Gifts from the Land: Alaska Native Foodways
June 18, 2024
Digital video by Hanna Craig
6 minutes, 36 seconds
The Anchorage Museum continues to host artist- and community-led conversations, residencies, installations, and exhibitions focused on ways we care for people, place, and planet. In this collaborative environment, we invite individuals and communities to consider both the present and the future together by examining ideas and practices of healing, wellness, listening, sustainability, caretaking, and interconnectedness.
One such project is Gifts from the Land: Alaska Native Foodways, a film by Hanna Craig, who talks with Alaska Native artists and culture bearers Erin Ggaadimits Ivalu Gingrich, Joni Kitmiiq Spiess, and Robert Ahmasuk, about what it means to be able to harvest and share ancestral foods. They discuss customary and modern methods of harvesting and how those seasonal activities tie them to culture.
Erin Ggaadimits Ivalu Gingrich is a Koyukon Athabascan and Inupiaq carver, painter, and bead worker. Her family connections are to the communities of Nome, Nulato, Utqiaġvik, and Sitka. She currently lives, works, and subsists on the Denaʼina homelands of Anchorage and Cohoe, Alaska.
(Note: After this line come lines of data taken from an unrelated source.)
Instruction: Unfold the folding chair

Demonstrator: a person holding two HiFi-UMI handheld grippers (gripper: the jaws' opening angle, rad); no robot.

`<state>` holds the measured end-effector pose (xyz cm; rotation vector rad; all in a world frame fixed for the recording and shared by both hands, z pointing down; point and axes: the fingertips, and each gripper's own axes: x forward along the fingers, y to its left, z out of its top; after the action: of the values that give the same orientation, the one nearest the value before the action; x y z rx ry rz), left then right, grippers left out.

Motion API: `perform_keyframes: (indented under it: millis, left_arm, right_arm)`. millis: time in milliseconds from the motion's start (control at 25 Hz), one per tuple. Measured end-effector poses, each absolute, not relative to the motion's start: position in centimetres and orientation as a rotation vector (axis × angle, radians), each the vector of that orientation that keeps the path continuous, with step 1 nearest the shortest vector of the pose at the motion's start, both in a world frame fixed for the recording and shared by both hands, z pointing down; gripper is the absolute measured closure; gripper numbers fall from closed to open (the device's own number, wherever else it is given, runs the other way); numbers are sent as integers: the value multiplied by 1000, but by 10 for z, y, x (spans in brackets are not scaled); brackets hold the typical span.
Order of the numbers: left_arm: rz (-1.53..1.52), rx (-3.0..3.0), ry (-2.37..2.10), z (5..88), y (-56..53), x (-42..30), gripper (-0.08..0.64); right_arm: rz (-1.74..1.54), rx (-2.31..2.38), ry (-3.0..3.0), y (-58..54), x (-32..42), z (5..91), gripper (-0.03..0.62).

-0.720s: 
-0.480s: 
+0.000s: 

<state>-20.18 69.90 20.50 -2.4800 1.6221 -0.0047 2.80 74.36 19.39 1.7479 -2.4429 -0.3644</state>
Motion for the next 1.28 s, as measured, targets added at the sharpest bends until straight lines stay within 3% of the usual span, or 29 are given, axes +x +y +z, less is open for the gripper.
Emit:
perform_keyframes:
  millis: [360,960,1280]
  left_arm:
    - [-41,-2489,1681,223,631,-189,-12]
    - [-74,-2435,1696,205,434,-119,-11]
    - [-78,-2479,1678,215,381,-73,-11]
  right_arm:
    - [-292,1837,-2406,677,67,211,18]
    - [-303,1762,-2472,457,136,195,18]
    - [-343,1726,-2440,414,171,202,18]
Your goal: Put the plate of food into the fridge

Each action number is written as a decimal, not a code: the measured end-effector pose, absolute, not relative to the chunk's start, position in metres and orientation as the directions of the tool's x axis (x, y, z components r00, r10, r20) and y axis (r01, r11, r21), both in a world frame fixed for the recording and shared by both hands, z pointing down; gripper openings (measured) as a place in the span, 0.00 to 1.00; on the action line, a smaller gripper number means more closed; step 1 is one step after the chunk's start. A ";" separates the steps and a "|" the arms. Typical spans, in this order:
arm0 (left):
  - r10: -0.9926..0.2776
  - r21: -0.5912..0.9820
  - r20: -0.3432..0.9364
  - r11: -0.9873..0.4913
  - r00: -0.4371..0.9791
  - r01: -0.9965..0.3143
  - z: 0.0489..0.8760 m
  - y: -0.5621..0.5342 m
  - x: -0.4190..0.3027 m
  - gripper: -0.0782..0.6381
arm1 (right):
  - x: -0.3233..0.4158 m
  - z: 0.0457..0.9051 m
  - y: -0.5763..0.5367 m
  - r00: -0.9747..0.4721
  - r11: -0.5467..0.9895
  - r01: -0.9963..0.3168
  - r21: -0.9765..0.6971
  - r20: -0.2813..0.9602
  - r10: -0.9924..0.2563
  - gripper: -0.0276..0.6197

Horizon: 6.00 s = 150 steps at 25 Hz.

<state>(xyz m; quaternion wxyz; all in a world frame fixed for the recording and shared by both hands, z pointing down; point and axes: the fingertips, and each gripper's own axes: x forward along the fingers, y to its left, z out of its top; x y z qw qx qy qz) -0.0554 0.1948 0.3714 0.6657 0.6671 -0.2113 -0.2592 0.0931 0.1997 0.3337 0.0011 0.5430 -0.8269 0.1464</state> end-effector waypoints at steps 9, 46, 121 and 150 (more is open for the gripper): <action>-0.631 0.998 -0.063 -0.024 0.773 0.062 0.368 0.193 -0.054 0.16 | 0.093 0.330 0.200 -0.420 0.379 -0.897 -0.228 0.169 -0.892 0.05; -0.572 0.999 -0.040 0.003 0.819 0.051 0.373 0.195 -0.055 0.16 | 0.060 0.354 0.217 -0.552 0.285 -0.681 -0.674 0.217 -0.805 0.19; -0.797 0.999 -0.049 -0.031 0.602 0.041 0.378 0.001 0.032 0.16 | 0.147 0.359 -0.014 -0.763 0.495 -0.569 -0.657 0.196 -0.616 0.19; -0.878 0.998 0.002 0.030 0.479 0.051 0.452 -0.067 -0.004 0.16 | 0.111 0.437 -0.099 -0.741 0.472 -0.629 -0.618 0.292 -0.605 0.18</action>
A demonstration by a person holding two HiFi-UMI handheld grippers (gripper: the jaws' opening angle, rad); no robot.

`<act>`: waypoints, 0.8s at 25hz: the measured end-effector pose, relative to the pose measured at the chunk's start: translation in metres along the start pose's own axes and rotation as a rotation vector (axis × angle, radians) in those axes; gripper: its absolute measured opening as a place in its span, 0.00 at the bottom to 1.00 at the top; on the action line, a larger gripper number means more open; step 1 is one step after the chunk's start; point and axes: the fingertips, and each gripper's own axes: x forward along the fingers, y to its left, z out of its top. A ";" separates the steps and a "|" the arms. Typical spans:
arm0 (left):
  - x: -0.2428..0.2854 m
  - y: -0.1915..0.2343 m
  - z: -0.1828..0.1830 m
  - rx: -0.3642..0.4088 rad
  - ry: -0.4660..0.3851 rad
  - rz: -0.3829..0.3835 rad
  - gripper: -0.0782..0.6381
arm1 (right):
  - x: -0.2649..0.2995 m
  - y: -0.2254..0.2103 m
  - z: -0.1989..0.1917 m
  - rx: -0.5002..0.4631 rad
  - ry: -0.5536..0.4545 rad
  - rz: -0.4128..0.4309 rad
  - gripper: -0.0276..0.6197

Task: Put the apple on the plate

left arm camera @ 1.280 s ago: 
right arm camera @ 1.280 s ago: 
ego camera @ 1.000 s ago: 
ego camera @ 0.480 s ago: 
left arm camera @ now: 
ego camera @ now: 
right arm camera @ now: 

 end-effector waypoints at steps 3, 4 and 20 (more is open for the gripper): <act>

Joni Kitmiiq Spiess was born in Nome and is of Inupiaq heritage. She currently lives in Anchorage where she practices and advocates for subsistence and the environment. For Speiss, maintaining a connection between people and the land honors ancestral traditions and teachings.
Robert Ahmasuk lives in Anchorage and travels to his homelands of Kotzebue and Nome to stay connected to his heritage. Ahmasuk is Speiss’s son.
This film was made possible, in part, with support from Cook Inlet Region, Inc.